- Born: December 17, 1982 (age 43) The Bronx, New York City, U.S.
- Education: Wesleyan University
- Occupations: Comedian, actor
- Years active: 2009–present

= Vladimir Caamaño =

American comedian and actor

Vladimir "Vlad" Caamaño (sometimes spelled Caamano) is an American comedian and actor.

==Career==
Vladimir Caamaño was born in the Bronx to "a very traditional Dominican American family". His father was the superintendent to the building that he lived in. Much of Vlad's humor stems from his father and his personal life of which he tends to constantly mock in his stand up. He grew up in the Bronx and Washington Heights, Manhattan.

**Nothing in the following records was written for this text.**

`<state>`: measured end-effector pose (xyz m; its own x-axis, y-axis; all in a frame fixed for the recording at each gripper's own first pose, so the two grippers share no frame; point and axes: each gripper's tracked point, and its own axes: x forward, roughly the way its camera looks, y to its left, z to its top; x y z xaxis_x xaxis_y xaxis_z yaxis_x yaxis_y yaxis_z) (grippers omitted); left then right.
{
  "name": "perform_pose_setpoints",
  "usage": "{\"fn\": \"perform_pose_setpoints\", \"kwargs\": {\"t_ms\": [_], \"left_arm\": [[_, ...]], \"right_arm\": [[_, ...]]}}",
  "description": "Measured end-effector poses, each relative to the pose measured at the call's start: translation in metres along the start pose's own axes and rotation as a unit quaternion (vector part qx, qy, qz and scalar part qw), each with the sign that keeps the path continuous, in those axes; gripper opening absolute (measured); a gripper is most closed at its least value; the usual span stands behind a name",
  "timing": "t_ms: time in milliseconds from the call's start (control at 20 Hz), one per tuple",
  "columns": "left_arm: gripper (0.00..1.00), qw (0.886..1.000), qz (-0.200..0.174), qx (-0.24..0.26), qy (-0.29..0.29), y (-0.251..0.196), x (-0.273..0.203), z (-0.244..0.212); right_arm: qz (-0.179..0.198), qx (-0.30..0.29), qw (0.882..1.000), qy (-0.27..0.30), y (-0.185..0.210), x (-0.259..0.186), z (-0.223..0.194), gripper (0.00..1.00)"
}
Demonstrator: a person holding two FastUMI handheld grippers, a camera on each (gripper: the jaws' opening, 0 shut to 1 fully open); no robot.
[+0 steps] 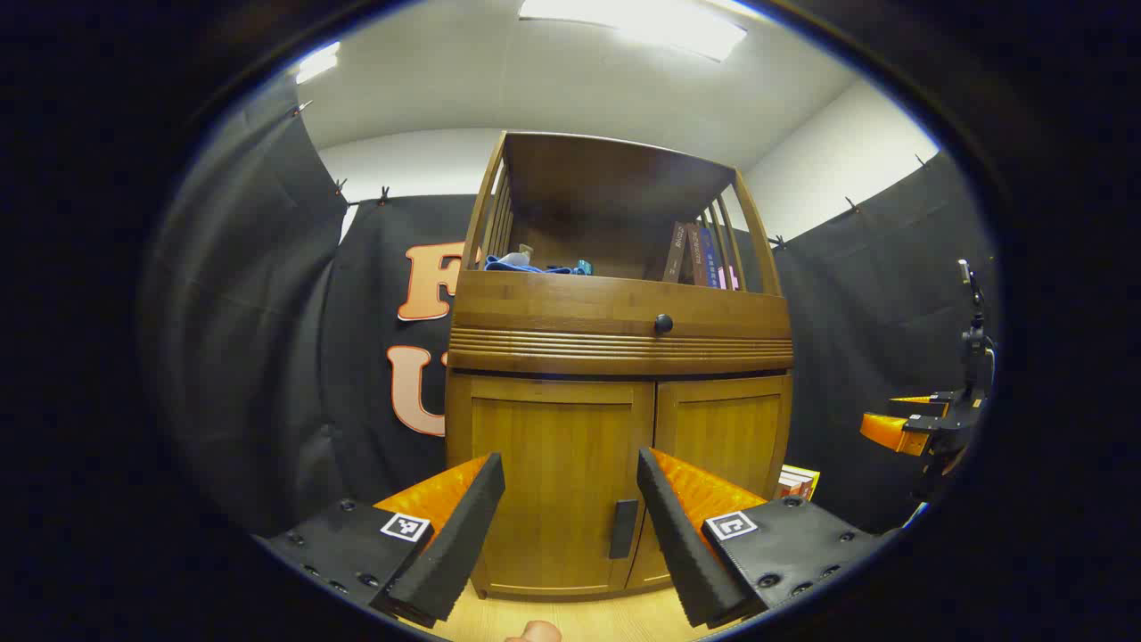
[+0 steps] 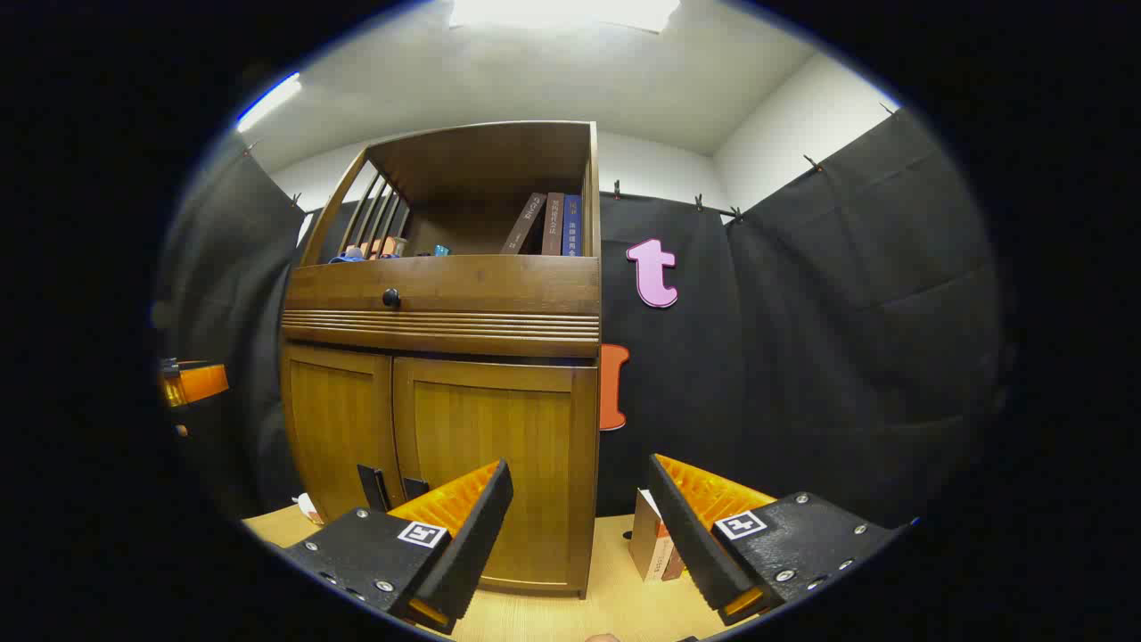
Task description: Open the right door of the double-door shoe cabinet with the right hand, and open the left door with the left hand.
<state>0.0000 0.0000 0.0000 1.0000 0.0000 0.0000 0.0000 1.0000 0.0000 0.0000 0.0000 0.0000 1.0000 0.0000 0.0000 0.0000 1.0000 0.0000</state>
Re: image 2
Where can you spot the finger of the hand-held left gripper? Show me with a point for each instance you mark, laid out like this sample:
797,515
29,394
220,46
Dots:
201,382

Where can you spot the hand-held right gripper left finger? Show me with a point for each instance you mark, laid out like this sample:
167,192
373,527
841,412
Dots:
472,544

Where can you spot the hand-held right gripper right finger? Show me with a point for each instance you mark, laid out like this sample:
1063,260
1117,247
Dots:
686,535

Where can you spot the wooden shoe cabinet door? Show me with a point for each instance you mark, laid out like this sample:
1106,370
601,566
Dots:
535,446
334,419

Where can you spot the wooden double-door shoe cabinet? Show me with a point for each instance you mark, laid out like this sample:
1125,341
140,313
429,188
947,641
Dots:
490,334

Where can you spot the brown book white lettering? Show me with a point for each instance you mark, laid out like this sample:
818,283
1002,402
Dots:
675,566

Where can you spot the beige and orange book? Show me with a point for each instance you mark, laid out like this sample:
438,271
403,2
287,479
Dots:
644,535

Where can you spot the small white object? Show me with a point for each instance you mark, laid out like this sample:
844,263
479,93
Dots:
309,508

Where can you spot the small blue item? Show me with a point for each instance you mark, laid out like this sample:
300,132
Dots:
346,257

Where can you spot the black round drawer knob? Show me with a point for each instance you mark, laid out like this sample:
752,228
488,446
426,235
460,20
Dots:
390,298

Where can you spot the black backdrop cloth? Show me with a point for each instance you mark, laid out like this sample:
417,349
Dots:
847,312

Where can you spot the ceiling light strip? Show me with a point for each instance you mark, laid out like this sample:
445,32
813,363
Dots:
267,101

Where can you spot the grey-brown book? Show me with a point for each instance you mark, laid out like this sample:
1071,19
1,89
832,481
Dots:
524,223

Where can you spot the blue book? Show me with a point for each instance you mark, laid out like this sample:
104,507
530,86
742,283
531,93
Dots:
572,227

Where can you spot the dark brown book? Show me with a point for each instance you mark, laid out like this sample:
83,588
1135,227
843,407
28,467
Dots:
553,225

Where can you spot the ceiling light panel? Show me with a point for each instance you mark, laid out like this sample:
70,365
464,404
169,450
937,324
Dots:
562,12

He graduated Wesleyan University and began to perform stand-up full-time at comedy clubs most notably The Stand Comedy Club, Gotham Comedy Club, Dangerfield's and Comic Strip Live. He signed with producers Adam Sztykiel and Bill Lawrence to create a pilot for a sitcom based around his personal life called A Bronx Life for NBC. The pilot was not picked up, but Vlad has expressed hope of it getting picked up by another network.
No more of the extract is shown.